Community Nurse Groups Provide Community Nursing capacity planning tools

  • Develop a Nurse
  • Management Information system Increase
  • Utilisation of Nursing
  • Resources
  • Identify and resolve ongoing operational problems

Community Clinic Centres

  • Provide CLINIC capacity planning tools and rooms/estate allocation model
  • Develop a Clinic Management Information system
  • Increase Utilisation of Estate Resources
  • Identify and resolve ongoing operational problems
Results

Community Nurse Groups

In consultation with the community nurse groups, the planned activity was agreed with varying increases as shown below:

  • District Nurses: 75% Direct including Travel
  • Evening Service: 75% Direct including Travel
  • Night Service: No change as service is either continued or not
  • Health Visitors: 65% Direct including Travel
  • Continence: 75% Direct including Travel
  • Palliative Care: 75% Direct including Travel

This was achieved by designing a capacity planning tool which built up from individual to team to speciality. At each level the activity was agreed as achievable by the nurses/managers involved. The net effect of this increase in potential activity was to release a number of nurses to do additional activities and so reduce the reference costs.

A management information system was also introduced which now provides accurate timely information on all operational indicators for the management team weekly meeting. Weekly activity has now increased to an annual potential of 161% of 2004-5 activity.

Community Clinic Centres

In consultation with the Senior Administrators, the process of planning and measuring the clinical activity was agreed and installed. This was achieved by designing a capacity planning tool which built up from individual clinic details to area summaries. Three measurements were produced.

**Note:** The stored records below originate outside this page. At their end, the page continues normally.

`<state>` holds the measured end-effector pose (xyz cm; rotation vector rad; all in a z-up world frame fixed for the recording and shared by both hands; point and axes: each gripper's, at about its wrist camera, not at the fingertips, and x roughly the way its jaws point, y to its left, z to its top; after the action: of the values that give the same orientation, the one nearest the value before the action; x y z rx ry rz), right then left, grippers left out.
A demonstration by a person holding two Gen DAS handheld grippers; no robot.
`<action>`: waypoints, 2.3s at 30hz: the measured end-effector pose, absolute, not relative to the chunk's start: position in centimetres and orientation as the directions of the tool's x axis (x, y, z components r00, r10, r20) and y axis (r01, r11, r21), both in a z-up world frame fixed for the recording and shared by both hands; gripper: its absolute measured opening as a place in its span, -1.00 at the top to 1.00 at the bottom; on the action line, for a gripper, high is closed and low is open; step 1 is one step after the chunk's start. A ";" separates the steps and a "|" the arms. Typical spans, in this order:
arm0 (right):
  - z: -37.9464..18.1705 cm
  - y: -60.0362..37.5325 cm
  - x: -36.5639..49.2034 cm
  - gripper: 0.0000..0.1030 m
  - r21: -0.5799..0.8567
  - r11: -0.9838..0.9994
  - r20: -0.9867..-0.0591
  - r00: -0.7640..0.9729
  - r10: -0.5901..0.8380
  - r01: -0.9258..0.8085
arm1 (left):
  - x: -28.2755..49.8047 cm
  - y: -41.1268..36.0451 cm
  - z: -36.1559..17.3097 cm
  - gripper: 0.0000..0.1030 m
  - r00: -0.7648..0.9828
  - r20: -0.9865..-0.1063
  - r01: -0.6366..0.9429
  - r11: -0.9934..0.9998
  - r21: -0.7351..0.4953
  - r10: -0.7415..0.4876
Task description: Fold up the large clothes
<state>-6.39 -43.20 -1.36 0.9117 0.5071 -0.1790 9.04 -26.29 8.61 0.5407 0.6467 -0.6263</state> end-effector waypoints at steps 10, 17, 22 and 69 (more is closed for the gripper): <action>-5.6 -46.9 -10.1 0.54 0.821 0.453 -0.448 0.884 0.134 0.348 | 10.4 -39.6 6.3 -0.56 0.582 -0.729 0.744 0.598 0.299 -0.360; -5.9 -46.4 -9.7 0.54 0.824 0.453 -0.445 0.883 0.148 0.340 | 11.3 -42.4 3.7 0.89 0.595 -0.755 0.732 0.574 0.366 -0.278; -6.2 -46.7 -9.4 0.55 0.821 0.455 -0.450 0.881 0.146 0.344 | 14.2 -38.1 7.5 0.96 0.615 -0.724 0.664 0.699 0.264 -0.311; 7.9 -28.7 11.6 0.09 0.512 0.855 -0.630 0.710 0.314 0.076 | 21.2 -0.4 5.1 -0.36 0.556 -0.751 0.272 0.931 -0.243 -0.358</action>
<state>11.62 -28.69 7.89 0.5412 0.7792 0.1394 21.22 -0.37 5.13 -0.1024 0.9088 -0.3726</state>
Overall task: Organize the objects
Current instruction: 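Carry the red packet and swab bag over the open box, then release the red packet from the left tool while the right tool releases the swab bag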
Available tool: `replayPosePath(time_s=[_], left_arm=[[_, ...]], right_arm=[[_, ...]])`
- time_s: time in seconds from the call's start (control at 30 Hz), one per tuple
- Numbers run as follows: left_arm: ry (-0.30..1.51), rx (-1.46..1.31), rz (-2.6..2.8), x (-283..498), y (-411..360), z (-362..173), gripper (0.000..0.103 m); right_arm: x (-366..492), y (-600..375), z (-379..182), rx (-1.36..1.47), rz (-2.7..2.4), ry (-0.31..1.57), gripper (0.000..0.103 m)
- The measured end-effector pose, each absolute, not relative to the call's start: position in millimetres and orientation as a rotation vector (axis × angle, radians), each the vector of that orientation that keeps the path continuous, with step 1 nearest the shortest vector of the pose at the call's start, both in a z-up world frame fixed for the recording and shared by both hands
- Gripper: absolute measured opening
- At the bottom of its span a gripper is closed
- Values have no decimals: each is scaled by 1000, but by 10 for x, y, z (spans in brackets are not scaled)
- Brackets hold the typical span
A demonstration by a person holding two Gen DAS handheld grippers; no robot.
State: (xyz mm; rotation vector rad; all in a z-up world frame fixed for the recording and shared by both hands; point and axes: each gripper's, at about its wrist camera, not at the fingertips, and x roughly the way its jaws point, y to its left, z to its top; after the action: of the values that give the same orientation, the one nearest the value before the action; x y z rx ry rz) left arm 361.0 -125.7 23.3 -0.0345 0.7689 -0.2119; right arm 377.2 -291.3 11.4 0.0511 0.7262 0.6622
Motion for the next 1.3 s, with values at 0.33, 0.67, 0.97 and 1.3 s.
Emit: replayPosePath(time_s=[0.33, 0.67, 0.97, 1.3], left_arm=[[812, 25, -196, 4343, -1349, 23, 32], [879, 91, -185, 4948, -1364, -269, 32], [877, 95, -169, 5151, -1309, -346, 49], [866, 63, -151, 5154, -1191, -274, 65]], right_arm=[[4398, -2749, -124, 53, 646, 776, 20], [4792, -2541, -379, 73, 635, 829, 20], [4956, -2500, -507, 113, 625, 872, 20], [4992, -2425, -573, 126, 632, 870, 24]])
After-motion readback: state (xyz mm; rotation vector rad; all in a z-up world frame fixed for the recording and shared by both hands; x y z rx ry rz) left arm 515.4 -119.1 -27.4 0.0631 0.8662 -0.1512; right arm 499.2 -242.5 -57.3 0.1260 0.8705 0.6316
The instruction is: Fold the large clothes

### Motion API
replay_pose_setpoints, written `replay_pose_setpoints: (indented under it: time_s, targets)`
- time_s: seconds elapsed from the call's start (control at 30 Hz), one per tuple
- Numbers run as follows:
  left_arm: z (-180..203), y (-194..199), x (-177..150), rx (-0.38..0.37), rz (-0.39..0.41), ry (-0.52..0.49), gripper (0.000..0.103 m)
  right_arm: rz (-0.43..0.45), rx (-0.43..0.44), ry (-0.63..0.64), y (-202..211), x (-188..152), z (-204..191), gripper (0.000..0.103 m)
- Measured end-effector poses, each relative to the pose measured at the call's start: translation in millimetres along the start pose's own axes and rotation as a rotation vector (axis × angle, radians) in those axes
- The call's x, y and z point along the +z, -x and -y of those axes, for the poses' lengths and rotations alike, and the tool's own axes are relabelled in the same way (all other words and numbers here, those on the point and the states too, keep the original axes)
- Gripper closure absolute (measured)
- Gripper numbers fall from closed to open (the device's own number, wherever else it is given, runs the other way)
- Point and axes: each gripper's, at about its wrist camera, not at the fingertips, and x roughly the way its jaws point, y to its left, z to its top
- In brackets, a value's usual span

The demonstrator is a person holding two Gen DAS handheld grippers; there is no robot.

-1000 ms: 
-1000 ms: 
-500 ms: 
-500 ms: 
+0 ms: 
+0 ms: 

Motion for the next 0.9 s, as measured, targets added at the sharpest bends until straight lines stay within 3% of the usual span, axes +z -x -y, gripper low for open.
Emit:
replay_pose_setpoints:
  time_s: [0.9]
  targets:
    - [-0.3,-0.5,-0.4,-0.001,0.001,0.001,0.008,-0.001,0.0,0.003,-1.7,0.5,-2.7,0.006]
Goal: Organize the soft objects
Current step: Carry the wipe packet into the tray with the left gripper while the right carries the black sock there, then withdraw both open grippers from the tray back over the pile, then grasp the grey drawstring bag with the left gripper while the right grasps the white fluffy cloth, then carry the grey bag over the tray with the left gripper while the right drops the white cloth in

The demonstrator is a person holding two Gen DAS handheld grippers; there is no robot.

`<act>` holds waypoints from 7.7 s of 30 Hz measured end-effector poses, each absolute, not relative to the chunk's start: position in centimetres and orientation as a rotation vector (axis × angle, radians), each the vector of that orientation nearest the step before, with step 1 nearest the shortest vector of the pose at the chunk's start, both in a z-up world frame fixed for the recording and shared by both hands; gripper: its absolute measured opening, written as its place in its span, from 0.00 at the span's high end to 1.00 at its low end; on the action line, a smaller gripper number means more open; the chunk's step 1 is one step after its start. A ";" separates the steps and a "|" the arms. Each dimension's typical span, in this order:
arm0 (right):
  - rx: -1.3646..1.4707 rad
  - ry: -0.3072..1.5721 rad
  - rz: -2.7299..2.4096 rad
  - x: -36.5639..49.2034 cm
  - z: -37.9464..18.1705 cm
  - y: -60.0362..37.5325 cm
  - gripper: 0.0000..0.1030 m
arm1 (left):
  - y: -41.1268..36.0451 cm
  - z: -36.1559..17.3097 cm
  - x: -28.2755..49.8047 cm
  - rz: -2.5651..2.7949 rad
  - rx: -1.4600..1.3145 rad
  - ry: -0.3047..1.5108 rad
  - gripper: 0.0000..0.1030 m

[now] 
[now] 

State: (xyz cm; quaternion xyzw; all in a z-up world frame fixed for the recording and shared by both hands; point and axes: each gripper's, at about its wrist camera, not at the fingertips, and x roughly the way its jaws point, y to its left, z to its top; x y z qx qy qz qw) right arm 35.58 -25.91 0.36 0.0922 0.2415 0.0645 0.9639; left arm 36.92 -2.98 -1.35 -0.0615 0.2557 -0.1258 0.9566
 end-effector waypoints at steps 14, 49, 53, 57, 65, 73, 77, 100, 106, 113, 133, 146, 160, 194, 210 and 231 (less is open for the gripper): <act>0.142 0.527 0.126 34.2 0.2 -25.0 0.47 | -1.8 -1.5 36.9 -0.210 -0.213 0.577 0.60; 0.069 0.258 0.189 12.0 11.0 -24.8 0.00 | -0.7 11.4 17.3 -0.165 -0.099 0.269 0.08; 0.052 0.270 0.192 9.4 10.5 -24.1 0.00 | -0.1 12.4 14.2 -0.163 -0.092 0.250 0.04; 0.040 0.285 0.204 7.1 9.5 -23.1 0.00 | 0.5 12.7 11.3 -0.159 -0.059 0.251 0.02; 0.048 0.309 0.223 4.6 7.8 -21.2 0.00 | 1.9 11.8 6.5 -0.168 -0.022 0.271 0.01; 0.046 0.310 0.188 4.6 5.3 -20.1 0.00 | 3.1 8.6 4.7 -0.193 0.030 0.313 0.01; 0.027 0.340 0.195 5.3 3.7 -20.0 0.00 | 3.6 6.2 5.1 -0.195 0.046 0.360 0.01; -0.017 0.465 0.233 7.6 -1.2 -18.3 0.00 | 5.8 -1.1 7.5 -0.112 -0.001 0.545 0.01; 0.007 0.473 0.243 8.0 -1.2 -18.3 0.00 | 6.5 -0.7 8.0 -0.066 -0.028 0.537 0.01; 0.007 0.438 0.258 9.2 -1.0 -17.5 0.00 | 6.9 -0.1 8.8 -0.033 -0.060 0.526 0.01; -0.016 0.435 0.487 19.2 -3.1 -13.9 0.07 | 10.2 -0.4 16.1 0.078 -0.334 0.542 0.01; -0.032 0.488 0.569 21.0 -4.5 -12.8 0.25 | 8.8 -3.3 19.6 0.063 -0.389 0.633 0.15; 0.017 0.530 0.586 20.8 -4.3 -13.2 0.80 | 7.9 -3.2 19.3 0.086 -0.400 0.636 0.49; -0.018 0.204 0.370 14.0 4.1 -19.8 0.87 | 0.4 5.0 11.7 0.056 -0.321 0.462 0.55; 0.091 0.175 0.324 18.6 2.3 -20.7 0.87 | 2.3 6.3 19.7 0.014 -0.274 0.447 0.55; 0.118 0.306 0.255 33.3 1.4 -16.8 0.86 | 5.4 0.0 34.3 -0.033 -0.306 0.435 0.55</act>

1. Planned annual utilisation of clinics. This took the details of all clinics and averaged it to take into account of clinic frequencies i.e. weekly, fortnightly, monthly to give an overall percentage if clinics were ran as planned.

2. Planned weekly utilisation of the clinics for 4 weeks in advance. This is to take into account all the planned clinics that were not run or cancelled. It would also be used to switch sessions on or off as direct booking comes on line.

3. Patient numbers attending each clinic and therefore the actual utilisation using standard appointment times.

The results of this were:

North Locality

Annual Plan Average: 47.6% Weekly Plan Average: 49.4% Actual Utilisation: 16.8%

South Locality

Annual Plan Average: 49.6% Weekly Plan Average: 53.5% Actual Utilisation: 23.4%

This management information system now provides accurate timely information on all operational indicators for the management team weekly meeting and has allowed strategic decisions to take place to reduce the estate required to service the population needs.